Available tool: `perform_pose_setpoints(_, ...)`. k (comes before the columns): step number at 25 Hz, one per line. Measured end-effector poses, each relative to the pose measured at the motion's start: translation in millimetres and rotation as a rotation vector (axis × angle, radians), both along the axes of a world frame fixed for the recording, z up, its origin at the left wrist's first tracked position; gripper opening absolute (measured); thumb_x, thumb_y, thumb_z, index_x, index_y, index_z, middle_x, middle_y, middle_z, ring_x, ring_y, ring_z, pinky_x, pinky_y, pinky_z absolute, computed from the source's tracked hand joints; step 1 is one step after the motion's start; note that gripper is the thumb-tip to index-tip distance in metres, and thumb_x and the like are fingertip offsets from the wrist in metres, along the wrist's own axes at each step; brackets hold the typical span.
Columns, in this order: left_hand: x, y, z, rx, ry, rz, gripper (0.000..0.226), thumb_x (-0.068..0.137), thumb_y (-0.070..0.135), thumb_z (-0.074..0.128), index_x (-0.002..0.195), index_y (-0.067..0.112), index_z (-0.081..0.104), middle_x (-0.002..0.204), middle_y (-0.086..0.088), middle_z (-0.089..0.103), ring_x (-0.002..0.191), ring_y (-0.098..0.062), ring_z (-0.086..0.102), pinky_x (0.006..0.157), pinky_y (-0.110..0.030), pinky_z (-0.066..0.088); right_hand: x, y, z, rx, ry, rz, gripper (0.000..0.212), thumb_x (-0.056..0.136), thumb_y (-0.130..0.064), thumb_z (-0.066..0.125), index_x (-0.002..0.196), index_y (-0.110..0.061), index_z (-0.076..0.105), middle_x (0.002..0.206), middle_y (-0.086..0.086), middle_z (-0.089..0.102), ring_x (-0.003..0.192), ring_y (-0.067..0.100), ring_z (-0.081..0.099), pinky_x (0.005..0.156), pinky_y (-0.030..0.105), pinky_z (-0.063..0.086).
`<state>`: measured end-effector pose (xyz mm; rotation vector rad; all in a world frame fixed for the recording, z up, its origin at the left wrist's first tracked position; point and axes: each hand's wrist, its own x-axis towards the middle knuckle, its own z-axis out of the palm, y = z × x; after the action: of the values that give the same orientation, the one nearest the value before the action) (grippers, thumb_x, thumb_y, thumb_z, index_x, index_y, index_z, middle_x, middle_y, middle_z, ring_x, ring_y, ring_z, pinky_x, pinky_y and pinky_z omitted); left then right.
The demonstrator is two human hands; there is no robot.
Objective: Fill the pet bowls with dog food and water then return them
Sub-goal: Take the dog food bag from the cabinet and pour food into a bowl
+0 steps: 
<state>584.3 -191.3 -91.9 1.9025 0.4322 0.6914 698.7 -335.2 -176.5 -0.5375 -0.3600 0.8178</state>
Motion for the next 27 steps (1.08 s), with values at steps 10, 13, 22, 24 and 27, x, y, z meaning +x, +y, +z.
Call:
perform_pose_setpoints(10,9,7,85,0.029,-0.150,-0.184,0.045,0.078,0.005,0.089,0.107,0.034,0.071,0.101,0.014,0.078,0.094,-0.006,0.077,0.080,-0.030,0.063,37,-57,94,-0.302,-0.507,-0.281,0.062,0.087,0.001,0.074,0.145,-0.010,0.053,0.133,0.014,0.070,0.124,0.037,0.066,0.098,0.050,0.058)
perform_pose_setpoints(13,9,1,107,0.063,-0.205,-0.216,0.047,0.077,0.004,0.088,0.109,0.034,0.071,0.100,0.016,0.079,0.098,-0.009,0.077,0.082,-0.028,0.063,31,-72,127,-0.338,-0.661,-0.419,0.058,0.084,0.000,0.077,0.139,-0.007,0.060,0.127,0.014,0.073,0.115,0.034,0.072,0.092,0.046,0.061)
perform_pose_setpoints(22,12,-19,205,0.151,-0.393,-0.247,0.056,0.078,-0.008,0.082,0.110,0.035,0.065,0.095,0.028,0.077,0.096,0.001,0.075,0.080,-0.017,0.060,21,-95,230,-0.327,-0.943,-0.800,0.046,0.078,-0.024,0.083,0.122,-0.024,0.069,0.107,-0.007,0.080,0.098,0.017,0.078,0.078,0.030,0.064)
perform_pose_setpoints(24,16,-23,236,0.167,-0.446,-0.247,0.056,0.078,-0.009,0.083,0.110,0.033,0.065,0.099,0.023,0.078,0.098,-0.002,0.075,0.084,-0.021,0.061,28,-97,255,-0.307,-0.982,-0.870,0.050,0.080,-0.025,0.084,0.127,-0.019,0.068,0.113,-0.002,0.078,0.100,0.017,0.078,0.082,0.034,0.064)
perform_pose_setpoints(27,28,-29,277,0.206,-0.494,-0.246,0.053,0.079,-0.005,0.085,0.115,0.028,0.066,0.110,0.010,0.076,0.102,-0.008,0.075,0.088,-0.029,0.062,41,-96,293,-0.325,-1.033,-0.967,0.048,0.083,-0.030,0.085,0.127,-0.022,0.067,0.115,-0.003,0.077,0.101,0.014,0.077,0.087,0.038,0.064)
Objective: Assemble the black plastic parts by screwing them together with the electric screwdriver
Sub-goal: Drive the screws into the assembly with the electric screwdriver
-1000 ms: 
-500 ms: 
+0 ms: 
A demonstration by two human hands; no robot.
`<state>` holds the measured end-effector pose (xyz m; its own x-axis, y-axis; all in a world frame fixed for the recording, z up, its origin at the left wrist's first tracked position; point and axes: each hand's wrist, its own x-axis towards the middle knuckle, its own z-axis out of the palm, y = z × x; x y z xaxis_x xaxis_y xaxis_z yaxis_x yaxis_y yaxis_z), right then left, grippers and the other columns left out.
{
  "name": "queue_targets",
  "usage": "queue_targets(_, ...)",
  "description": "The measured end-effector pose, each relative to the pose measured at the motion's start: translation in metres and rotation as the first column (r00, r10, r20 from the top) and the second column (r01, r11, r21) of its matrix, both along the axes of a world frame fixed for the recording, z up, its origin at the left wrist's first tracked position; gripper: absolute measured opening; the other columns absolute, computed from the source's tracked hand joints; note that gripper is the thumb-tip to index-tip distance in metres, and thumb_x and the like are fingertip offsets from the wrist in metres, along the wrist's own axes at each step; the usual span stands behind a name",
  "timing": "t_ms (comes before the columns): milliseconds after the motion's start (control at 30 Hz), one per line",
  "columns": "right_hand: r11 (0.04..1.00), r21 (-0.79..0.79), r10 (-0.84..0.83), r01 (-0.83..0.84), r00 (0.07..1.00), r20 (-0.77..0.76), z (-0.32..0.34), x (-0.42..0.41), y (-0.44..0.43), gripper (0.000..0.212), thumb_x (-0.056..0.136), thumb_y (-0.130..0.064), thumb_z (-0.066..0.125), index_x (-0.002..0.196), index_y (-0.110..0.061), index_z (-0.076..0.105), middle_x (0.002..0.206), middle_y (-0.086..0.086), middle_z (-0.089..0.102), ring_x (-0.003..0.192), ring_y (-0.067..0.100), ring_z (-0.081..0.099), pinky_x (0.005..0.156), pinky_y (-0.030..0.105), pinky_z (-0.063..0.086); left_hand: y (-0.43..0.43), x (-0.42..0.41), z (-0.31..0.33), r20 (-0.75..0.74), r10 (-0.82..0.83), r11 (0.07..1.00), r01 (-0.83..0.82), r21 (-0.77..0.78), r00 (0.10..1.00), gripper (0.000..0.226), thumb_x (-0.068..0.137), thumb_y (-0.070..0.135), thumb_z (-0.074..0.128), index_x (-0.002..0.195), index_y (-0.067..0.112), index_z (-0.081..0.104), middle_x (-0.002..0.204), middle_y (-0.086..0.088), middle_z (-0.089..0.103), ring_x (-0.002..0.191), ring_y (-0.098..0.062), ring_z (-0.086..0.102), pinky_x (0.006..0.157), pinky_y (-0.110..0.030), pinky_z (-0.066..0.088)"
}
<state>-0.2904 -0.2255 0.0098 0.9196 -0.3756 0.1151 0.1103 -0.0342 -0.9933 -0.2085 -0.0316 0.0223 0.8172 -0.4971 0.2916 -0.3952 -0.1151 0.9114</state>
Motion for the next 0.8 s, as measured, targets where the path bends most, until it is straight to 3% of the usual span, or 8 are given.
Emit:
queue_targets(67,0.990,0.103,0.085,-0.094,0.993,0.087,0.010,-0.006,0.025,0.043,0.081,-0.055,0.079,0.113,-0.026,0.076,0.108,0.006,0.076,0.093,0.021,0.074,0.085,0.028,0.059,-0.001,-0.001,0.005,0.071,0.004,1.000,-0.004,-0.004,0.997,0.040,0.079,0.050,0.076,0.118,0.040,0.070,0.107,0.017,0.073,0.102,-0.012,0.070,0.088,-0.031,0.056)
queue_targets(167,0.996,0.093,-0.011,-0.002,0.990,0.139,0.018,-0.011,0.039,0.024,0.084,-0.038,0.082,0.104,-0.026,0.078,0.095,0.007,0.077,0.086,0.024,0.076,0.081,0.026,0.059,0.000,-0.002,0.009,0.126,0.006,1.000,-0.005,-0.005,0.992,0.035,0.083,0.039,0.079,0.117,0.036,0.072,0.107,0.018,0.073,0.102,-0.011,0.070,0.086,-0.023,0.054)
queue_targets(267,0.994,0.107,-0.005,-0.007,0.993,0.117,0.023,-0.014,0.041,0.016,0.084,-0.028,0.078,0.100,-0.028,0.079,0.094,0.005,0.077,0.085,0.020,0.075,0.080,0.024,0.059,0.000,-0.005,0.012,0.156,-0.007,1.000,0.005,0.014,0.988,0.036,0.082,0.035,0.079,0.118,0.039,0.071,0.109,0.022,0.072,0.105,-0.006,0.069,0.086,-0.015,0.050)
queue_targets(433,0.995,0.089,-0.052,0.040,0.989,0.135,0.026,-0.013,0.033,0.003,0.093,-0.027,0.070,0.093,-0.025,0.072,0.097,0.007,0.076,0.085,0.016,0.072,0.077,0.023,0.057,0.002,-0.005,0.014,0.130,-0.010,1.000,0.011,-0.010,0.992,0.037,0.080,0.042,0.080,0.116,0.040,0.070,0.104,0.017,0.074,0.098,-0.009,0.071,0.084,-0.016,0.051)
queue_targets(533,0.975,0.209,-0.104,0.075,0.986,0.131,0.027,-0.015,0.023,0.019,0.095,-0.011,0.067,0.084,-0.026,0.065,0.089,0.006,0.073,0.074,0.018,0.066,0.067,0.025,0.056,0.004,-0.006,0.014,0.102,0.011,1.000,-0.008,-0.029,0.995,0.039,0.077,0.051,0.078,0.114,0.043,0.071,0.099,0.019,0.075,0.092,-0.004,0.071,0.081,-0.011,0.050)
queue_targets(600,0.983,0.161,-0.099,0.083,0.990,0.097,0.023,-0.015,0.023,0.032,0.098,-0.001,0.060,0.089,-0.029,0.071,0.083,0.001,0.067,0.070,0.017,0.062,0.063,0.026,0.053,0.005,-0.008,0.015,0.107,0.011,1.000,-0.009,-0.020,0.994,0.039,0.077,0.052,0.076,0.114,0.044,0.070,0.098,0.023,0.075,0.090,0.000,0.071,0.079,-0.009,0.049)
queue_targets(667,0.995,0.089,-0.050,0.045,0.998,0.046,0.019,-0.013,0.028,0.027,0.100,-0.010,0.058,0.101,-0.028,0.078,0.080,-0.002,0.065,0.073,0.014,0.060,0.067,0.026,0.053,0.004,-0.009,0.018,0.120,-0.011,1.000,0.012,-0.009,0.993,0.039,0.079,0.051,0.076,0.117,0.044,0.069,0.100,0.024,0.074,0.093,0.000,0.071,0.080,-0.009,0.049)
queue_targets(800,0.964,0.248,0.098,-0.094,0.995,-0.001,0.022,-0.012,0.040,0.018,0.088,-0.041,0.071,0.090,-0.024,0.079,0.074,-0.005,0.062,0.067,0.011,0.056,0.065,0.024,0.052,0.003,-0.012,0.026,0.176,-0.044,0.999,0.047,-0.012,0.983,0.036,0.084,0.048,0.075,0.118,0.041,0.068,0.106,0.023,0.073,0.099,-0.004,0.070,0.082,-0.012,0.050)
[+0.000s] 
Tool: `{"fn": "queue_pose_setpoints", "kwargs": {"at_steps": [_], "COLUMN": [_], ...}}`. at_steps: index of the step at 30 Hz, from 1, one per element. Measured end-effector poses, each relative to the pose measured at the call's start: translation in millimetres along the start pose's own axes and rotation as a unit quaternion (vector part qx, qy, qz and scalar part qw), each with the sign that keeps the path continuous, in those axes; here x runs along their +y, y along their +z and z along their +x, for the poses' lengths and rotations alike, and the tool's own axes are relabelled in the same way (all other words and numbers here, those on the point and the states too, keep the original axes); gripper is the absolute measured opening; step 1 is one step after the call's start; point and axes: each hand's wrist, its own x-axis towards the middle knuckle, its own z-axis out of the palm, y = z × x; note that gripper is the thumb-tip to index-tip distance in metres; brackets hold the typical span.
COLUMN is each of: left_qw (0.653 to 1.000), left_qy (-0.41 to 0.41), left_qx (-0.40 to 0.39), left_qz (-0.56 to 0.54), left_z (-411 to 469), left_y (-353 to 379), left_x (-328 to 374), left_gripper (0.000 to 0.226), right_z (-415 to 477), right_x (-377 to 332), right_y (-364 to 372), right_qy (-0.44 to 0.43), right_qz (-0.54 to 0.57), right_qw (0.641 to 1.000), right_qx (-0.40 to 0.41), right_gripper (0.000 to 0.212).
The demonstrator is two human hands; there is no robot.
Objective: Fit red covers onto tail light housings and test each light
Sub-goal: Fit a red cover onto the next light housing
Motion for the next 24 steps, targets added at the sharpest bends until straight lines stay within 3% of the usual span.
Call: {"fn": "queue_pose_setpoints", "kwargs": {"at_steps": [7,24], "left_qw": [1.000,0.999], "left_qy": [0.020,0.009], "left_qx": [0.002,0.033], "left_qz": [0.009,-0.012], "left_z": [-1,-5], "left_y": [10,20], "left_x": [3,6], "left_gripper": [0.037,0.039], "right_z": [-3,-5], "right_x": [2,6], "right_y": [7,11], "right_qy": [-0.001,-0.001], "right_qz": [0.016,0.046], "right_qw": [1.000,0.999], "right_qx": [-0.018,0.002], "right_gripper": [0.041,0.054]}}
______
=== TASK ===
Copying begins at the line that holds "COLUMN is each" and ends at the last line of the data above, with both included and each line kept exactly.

=== YOUR SOLUTION ===
COLUMN is each of: left_qw (0.653 to 1.000), left_qy (-0.41 to 0.41), left_qx (-0.40 to 0.39), left_qz (-0.56 to 0.54), left_z (-411 to 469), left_y (-353 to 379), left_x (-328 to 374), left_gripper (0.000 to 0.226), right_z (-415 to 477), right_x (-377 to 332), right_y (-364 to 372), right_qy (-0.44 to 0.43), right_qz (-0.54 to 0.57), right_qw (0.641 to 1.000), right_qx (-0.40 to 0.41), right_gripper (0.000 to 0.212).
The demonstrator is two human hands; there is no robot.
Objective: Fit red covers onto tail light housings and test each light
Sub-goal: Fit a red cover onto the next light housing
Motion for the next 24 steps, targets added at the sharpest bends until straight lines stay within 3% of the usual span.
Call: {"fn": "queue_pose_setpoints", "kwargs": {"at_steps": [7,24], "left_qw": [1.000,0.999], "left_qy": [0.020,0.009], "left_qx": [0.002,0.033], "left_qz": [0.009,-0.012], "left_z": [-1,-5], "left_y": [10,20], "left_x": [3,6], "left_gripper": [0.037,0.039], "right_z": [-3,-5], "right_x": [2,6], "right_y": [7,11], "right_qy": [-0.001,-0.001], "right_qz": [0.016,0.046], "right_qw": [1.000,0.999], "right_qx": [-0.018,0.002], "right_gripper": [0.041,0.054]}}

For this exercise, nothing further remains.